Uniper seeks hydrogen buyers from German green ammonia terminal | Hydrogen News

Uniper seeks hydrogen buyers from German green ammonia terminal | Hydrogen News


Uniper is seeking customers for its planned 2.6 million tonne-per-year (tpa) ammonia-to-hydrogen import terminal in Germany.

The energy firm opened a call for expressions of interest from potential buyers of hydrogen from its Wilhelmshaven hydrogen import terminal.

Submissions, which incur an unspecified participation fee, will indicate a desired capacity for reservation, potentially forming the basis of a terminal use agreement and binding capacity booking.

Interested parties have until June 15 to send proposals via an online portal.

When operational, the Wilhelmshaven import terminal will receive up to 2.6 million tonnes of ammonia per year, crack it into around 350,000 tonnes of hydrogen, and feed it into Germany’s 9,000km core hydrogen network.

It will also include rail loading infrastructure for onward ammonia transport across the country.

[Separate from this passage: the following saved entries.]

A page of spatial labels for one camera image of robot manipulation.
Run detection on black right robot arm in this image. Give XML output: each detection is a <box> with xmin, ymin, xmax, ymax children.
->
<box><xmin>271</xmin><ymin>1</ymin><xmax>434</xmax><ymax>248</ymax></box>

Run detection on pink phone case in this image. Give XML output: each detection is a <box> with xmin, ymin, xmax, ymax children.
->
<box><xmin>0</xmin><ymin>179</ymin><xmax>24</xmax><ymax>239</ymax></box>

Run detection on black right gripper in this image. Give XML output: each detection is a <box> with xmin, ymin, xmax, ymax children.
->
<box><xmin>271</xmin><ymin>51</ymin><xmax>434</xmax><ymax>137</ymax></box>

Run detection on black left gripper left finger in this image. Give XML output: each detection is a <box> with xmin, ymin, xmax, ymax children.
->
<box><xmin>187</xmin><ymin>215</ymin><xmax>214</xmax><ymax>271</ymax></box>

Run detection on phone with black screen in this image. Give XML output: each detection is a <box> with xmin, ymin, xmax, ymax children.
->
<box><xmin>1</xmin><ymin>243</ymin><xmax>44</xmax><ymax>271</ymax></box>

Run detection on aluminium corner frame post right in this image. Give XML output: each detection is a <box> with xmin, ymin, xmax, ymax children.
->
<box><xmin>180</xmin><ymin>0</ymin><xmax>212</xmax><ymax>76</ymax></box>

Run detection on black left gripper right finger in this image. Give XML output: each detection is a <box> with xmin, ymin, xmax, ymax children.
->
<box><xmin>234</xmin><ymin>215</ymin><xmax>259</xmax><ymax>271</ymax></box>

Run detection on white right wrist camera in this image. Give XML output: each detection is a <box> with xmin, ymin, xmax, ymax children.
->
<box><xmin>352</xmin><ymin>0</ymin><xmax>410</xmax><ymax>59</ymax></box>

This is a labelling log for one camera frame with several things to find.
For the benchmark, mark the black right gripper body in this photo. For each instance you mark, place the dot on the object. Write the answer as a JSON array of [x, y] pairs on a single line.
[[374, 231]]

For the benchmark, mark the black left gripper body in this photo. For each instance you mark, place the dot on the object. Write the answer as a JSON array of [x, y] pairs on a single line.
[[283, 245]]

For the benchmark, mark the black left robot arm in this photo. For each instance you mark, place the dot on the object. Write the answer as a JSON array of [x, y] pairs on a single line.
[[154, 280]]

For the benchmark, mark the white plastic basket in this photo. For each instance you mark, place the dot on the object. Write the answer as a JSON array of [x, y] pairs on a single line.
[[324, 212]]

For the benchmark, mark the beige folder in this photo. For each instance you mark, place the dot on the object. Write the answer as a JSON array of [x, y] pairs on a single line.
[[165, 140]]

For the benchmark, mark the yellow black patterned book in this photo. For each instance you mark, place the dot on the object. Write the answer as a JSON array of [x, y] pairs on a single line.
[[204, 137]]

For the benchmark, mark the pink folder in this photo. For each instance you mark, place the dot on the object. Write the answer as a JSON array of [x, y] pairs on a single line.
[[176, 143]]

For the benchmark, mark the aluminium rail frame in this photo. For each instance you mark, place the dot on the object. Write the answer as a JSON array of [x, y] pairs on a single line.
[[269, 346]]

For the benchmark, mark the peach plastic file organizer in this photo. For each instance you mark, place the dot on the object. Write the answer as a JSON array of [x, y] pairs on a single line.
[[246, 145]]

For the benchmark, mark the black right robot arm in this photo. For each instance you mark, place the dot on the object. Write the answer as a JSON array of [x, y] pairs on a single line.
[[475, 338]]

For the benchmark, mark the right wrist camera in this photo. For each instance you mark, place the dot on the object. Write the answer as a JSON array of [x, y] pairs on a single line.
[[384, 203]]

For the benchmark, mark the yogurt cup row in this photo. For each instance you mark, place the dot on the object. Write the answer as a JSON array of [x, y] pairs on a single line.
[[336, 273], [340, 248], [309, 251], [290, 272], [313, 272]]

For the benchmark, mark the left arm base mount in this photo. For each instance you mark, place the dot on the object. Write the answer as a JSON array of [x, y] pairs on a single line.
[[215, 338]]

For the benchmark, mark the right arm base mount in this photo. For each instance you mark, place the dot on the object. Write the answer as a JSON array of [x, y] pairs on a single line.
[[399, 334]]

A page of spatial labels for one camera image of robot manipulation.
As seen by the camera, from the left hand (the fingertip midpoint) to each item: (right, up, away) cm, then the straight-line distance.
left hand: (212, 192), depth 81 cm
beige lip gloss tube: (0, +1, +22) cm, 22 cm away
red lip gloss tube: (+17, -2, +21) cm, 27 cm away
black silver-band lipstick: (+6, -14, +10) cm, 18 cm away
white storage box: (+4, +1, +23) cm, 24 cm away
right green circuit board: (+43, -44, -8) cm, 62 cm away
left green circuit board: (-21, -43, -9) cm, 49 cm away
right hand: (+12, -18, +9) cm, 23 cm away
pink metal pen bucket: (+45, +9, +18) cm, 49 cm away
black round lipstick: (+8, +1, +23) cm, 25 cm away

Uniper has already committed to importing green ammonia, after signing an offtake agreement for up to 500,000 tonnes per year from AM Green’s 1.3GW project in India. Deliveries are expected to start in 2028.

The Wilhelmshaven site could also host a 1GW green hydrogen plant alongside the terminal, positioning it as a major hydrogen gateway.

Under Berlin’s green hydrogen strategy, imports are expected to meet up to 70% of Germany’s 2030 hydrogen demand.

The core network is set to play a major role in those plans, bringing molecules from terminals to regional clusters.

On Thursday (14 May), German transmission system operators touted strong early demand for the pipeline network after launching a reservation phase in March.

According to the group, hydrogen input and output capacities of up to around 2.9GW have been requested in cluster regions where production and end use are planned. Around 600MW has been requested for “cross-cluster transport.”

However, think tank the Institute for Energy Economics and Financial Analysis (IEEFA) recently warned that weaker-than-expected hydrogen uptake could require Germany to provide an additional €45bn ($52.7bn) in public funding by 2055, largely due to the hydrogen network.